* What you are asked to do: Verbatim repeat, images excluded. Give each entry again as written.

* Information supplied:
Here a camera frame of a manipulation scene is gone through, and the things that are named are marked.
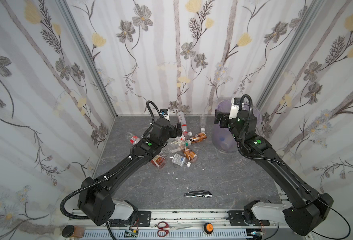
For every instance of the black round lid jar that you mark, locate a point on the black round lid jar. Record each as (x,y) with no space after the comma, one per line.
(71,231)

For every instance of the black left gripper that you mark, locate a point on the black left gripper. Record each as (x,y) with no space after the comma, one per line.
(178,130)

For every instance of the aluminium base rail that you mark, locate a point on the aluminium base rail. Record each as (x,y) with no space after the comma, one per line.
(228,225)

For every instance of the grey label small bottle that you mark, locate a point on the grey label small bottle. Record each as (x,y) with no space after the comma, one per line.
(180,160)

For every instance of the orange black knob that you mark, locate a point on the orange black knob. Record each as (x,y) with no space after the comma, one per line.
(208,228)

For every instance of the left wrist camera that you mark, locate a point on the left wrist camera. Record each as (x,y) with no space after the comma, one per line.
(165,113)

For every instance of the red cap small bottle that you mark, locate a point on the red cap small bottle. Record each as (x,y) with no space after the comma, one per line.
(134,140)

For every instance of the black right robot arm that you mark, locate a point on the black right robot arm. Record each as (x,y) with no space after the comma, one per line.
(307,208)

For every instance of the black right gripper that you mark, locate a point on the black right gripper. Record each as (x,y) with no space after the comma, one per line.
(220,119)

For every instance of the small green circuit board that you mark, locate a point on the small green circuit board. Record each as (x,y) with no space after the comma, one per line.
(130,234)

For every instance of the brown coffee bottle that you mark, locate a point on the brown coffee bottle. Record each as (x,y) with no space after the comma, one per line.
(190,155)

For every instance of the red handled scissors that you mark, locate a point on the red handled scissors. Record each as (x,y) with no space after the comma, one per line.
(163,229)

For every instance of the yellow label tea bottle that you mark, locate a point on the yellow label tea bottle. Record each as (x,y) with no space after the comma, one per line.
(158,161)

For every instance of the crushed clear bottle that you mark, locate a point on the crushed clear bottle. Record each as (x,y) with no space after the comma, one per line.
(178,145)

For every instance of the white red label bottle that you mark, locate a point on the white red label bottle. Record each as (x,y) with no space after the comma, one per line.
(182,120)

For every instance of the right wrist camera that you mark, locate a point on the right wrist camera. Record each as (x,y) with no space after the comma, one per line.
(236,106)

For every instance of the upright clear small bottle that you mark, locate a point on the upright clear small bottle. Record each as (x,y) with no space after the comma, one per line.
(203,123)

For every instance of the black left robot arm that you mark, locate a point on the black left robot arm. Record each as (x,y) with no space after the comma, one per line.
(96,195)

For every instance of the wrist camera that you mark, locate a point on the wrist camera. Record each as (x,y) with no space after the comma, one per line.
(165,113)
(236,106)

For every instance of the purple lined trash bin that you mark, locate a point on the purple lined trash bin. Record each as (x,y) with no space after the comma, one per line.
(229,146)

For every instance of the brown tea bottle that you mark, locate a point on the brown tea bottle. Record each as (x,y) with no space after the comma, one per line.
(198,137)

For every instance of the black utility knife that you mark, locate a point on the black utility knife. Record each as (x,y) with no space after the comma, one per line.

* Answer to this task:
Here a camera frame of a manipulation scene is gone through, and the things that are named are marked.
For every instance of the black round lid jar that you mark, locate a point on the black round lid jar. Record each as (x,y) with no space after the comma, one per line.
(71,231)

For every instance of the black left gripper that you mark, locate a point on the black left gripper. Record each as (x,y) with no space after the comma, one per line.
(178,130)

For every instance of the aluminium base rail that you mark, locate a point on the aluminium base rail. Record each as (x,y) with no space after the comma, one per line.
(228,225)

For every instance of the grey label small bottle that you mark, locate a point on the grey label small bottle. Record each as (x,y) with no space after the comma, one per line.
(180,160)

For every instance of the orange black knob that you mark, locate a point on the orange black knob. Record each as (x,y) with no space after the comma, one per line.
(208,228)

For every instance of the left wrist camera that you mark, locate a point on the left wrist camera. Record each as (x,y) with no space after the comma, one per line.
(165,113)

For every instance of the red cap small bottle that you mark, locate a point on the red cap small bottle. Record each as (x,y) with no space after the comma, one per line.
(134,140)

For every instance of the black right robot arm that you mark, locate a point on the black right robot arm. Record each as (x,y) with no space after the comma, one per line.
(307,208)

For every instance of the black right gripper that you mark, locate a point on the black right gripper. Record each as (x,y) with no space after the comma, one per line.
(220,119)

For every instance of the small green circuit board that you mark, locate a point on the small green circuit board. Record each as (x,y) with no space after the comma, one per line.
(130,234)

For every instance of the brown coffee bottle that you mark, locate a point on the brown coffee bottle. Record each as (x,y) with no space after the comma, one per line.
(190,155)

For every instance of the red handled scissors that you mark, locate a point on the red handled scissors. Record each as (x,y) with no space after the comma, one per line.
(163,229)

For every instance of the yellow label tea bottle that you mark, locate a point on the yellow label tea bottle. Record each as (x,y) with no space after the comma, one per line.
(158,161)

For every instance of the crushed clear bottle that you mark, locate a point on the crushed clear bottle. Record each as (x,y) with no space after the comma, one per line.
(178,145)

For every instance of the white red label bottle that you mark, locate a point on the white red label bottle. Record each as (x,y) with no space after the comma, one per line.
(182,120)

For every instance of the right wrist camera that you mark, locate a point on the right wrist camera. Record each as (x,y) with no space after the comma, one per line.
(236,106)

For every instance of the upright clear small bottle that you mark, locate a point on the upright clear small bottle. Record each as (x,y) with no space after the comma, one per line.
(203,123)

For every instance of the black left robot arm that you mark, locate a point on the black left robot arm. Record each as (x,y) with no space after the comma, one per line.
(96,195)

For every instance of the wrist camera that you mark, locate a point on the wrist camera. Record each as (x,y) with no space after the comma, one per line.
(165,113)
(236,106)

For every instance of the purple lined trash bin that you mark, locate a point on the purple lined trash bin. Record each as (x,y) with no space after the comma, one per line.
(229,146)

For every instance of the brown tea bottle that you mark, locate a point on the brown tea bottle. Record each as (x,y) with no space after the comma, one per line.
(198,137)

For every instance of the black utility knife that you mark, locate a point on the black utility knife. Record each as (x,y) with no space after the comma, one per line.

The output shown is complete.